Exercise prompt: Lines from the one containing "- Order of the" through the end of the entries below: set them down exactly, both ends included, with nothing added.

Excerpted records START

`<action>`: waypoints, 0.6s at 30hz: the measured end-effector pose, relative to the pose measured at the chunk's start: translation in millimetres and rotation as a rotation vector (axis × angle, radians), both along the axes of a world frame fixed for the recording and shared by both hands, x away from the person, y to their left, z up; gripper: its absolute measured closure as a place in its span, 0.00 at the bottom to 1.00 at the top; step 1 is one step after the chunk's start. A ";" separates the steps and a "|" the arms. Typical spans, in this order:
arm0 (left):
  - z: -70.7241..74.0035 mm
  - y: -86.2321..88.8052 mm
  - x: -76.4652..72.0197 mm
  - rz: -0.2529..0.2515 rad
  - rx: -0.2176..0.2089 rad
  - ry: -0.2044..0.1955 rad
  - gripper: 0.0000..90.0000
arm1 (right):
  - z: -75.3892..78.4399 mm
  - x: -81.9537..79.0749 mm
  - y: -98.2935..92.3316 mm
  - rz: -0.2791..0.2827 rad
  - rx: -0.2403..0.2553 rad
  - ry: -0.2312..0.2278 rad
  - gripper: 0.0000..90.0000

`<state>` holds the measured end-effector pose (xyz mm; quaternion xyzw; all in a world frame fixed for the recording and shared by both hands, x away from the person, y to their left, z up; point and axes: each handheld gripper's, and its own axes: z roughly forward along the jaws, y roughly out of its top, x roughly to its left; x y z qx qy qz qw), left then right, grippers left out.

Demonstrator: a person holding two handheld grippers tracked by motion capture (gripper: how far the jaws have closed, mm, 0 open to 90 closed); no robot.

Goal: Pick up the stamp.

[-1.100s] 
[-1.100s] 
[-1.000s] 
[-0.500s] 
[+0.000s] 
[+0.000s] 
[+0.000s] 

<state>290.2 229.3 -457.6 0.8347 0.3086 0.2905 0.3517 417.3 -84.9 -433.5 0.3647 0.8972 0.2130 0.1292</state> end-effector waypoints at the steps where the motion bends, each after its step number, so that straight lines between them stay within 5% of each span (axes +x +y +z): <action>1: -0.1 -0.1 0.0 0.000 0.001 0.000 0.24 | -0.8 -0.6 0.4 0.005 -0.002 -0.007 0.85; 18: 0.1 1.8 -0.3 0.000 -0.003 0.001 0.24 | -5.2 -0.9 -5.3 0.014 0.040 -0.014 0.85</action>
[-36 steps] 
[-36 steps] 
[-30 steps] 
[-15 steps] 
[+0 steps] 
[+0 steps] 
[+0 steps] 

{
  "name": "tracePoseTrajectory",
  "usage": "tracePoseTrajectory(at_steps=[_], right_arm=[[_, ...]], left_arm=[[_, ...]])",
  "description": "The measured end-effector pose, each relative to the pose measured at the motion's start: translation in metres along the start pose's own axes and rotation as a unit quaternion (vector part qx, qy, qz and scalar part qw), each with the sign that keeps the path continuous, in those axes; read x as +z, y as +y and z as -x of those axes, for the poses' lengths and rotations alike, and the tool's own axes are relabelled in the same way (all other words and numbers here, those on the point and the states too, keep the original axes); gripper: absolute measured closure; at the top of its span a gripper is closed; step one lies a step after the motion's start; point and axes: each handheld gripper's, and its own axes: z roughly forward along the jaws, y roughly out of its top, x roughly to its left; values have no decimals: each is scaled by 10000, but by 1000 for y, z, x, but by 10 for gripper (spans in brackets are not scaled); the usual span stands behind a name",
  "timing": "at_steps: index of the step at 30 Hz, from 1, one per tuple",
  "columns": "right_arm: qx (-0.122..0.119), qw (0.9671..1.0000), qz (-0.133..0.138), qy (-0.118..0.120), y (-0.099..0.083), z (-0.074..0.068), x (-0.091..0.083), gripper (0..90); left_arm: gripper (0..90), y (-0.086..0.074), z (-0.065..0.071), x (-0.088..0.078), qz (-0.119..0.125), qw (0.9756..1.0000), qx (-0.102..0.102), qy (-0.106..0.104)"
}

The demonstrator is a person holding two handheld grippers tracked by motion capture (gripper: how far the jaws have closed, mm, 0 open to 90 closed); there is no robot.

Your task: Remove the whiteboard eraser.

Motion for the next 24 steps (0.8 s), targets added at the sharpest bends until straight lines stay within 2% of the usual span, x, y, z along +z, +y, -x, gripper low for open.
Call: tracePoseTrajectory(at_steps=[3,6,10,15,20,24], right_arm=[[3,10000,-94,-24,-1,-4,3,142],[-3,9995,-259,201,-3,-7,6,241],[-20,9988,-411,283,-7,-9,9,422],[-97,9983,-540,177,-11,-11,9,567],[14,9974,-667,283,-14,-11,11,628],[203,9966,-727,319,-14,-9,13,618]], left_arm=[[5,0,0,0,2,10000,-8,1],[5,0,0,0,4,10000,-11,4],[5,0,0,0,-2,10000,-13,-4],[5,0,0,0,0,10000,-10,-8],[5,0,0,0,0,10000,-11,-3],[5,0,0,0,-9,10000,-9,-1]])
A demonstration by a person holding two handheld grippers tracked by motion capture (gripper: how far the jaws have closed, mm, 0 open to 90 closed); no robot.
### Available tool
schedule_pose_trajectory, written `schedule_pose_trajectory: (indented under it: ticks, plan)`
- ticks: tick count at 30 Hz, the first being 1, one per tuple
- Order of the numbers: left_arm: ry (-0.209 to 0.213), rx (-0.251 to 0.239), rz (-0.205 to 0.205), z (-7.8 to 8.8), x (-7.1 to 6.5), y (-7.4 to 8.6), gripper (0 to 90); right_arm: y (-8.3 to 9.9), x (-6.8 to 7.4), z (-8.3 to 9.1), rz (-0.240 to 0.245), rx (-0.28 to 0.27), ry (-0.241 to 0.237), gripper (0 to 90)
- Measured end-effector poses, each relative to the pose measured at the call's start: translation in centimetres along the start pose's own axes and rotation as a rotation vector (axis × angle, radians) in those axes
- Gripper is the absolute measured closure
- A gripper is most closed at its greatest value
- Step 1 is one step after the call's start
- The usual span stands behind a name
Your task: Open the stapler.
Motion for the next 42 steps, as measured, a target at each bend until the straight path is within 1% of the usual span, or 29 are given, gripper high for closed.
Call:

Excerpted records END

Solution to this problem:
- Order of the numbers: left_arm: ry (-0.209 to 0.213), rx (-0.251 to 0.239), rz (-0.205 to 0.205), z (-7.8 to 8.8), x (-7.1 to 6.5), y (-7.4 to 8.6), gripper (0 to 90); right_arm: y (-8.3 to 9.9), x (-6.8 to 7.4), z (-8.3 to 9.1), rz (-0.240 to 0.245), rx (-0.28 to 0.27), ry (-0.241 to 0.237), gripper (0 to 90)
- Measured end-effector poses, each relative to the pose measured at the call's start: translation in centimetres along the start pose's own axes and rotation as a rotation vector (axis × angle, radians) in those axes
- Gripper is the absolute measured closure
- A gripper is most closed at its greatest value
- Step 1 is one step after the call's start
- The usual span stands behind a name
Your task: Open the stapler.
Motion for the next 42 steps, as measured, a target at each bend until the straight path is within 1% of the usual span, or 29 are given, gripper high for closed.
Call:

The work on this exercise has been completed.